▶ _Assignment_:
Every line below between the line holding "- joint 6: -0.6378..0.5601" and the line holding "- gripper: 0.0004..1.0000", inclusive, should be repeated exactly, and all other lines omitted.

▶ _Data block_:
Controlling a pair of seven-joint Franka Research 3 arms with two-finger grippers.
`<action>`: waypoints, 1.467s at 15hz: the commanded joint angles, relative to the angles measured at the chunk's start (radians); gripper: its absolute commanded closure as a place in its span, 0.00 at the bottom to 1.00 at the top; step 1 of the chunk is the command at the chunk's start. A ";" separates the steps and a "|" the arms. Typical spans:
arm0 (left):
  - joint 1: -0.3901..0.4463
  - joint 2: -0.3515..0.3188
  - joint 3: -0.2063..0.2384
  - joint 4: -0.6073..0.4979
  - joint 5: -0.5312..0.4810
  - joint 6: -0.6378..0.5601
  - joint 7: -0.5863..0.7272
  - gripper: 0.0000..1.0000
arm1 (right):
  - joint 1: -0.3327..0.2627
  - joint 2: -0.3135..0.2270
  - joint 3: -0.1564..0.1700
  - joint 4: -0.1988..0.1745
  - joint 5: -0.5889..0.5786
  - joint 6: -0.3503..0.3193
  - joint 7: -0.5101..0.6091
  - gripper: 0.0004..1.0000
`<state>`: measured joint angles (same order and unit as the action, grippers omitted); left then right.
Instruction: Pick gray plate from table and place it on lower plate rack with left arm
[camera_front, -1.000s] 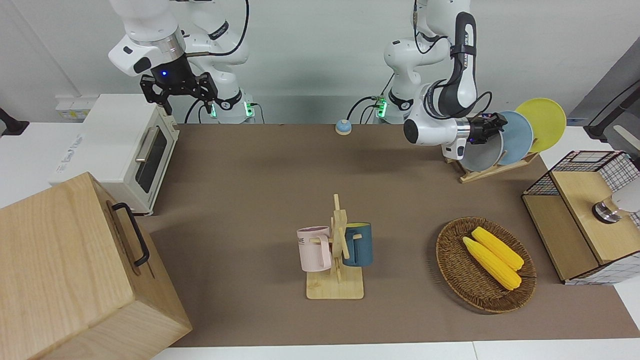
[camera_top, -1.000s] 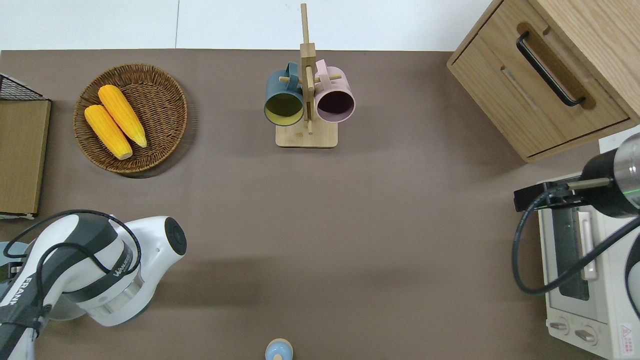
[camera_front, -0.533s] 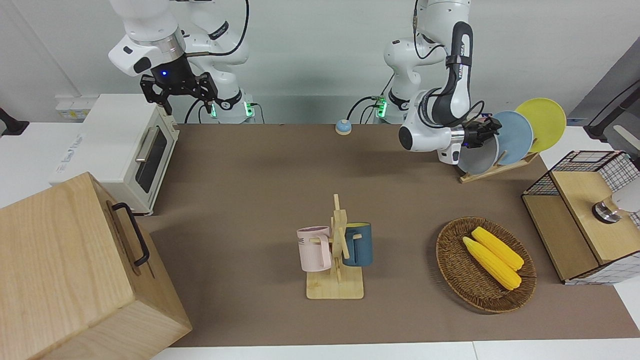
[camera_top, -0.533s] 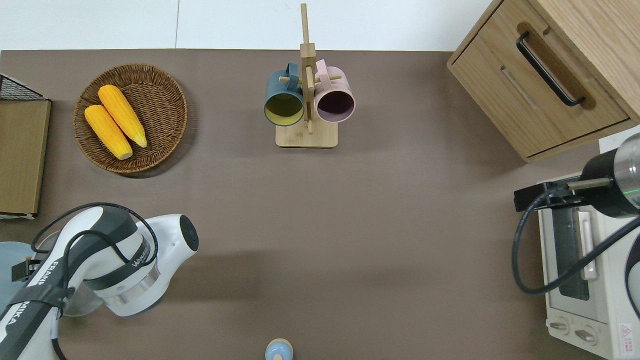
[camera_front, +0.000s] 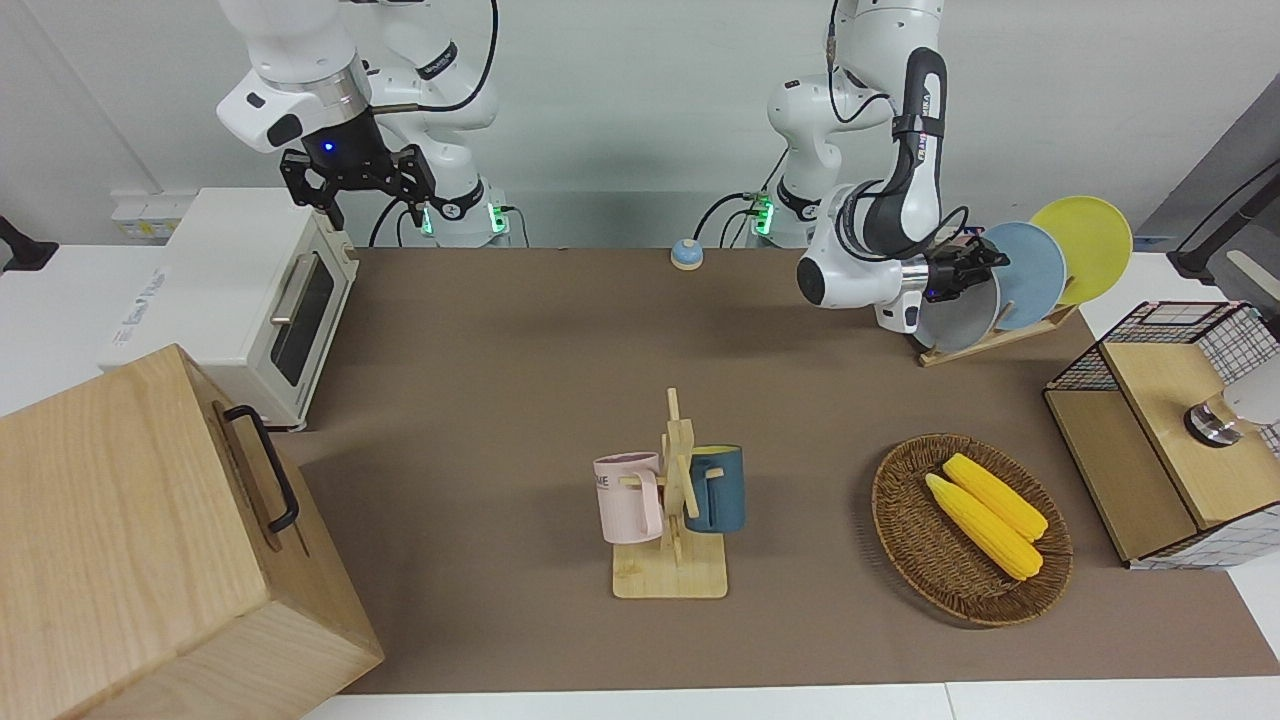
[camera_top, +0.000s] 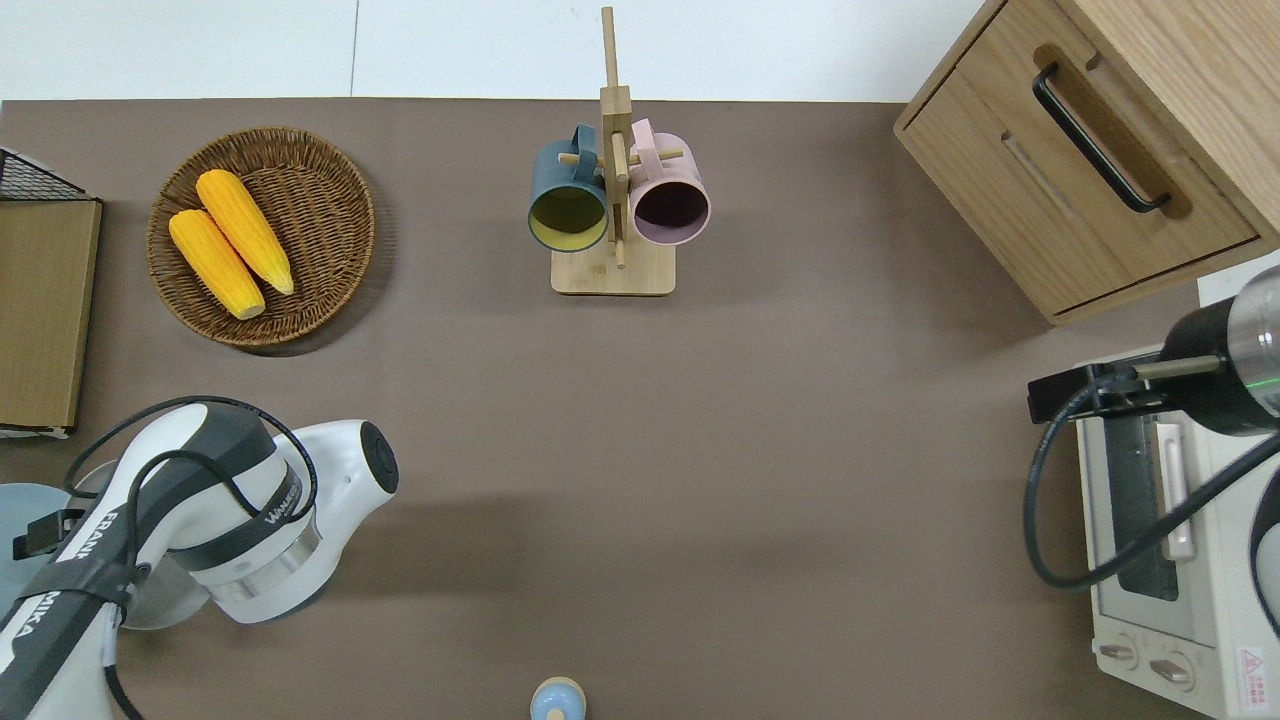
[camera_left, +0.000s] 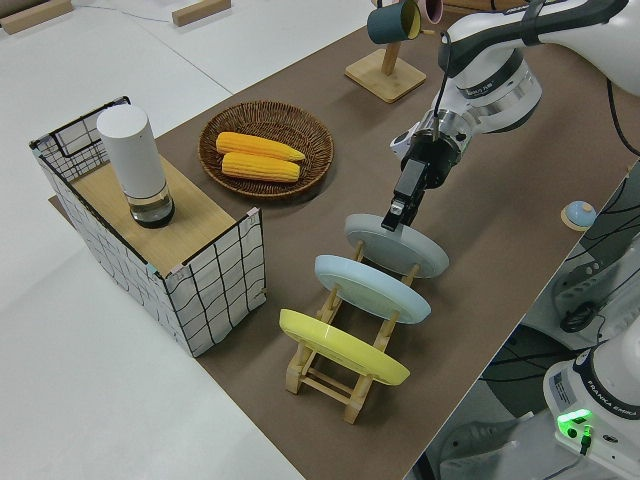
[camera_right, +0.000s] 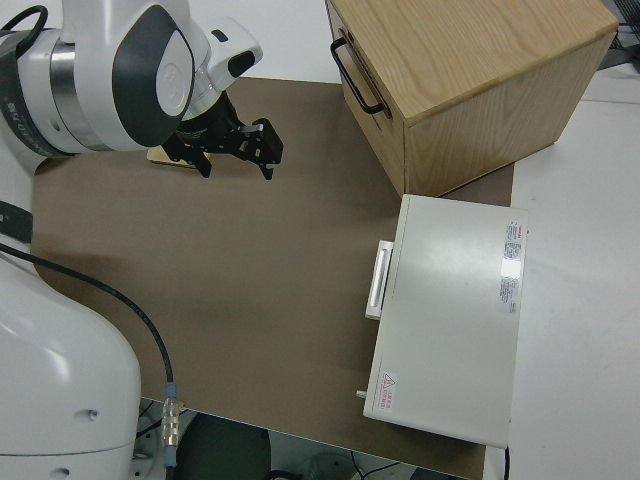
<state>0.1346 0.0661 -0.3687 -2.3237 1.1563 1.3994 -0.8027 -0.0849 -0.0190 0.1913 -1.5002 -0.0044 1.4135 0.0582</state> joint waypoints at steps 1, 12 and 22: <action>-0.012 0.028 0.007 0.035 0.014 -0.027 0.007 0.00 | -0.007 -0.002 0.005 0.006 0.007 -0.014 -0.001 0.01; -0.007 0.035 0.007 0.392 -0.231 -0.023 0.345 0.00 | -0.007 -0.002 0.005 0.006 0.007 -0.014 0.000 0.01; 0.057 0.028 0.042 0.705 -0.837 -0.014 0.574 0.00 | -0.007 -0.002 0.005 0.006 0.007 -0.014 -0.001 0.01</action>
<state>0.1451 0.0717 -0.3388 -1.7068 0.4761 1.3986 -0.3285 -0.0849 -0.0190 0.1913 -1.5002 -0.0044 1.4135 0.0582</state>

▶ _Response for this exercise_:
  - joint 6: -0.6378..0.5601
  - joint 7: -0.5863..0.7272
  - gripper: 0.0000..1.0000
arm1 (right):
  - joint 1: -0.3327..0.2627
  - joint 2: -0.3135..0.2270
  - joint 3: -0.1564..0.1700
  - joint 4: -0.1988..0.1745
  - joint 5: -0.5889..0.5786
  - joint 6: -0.3503..0.3193
  - joint 7: -0.5101..0.6091
  - gripper: 0.0004..1.0000

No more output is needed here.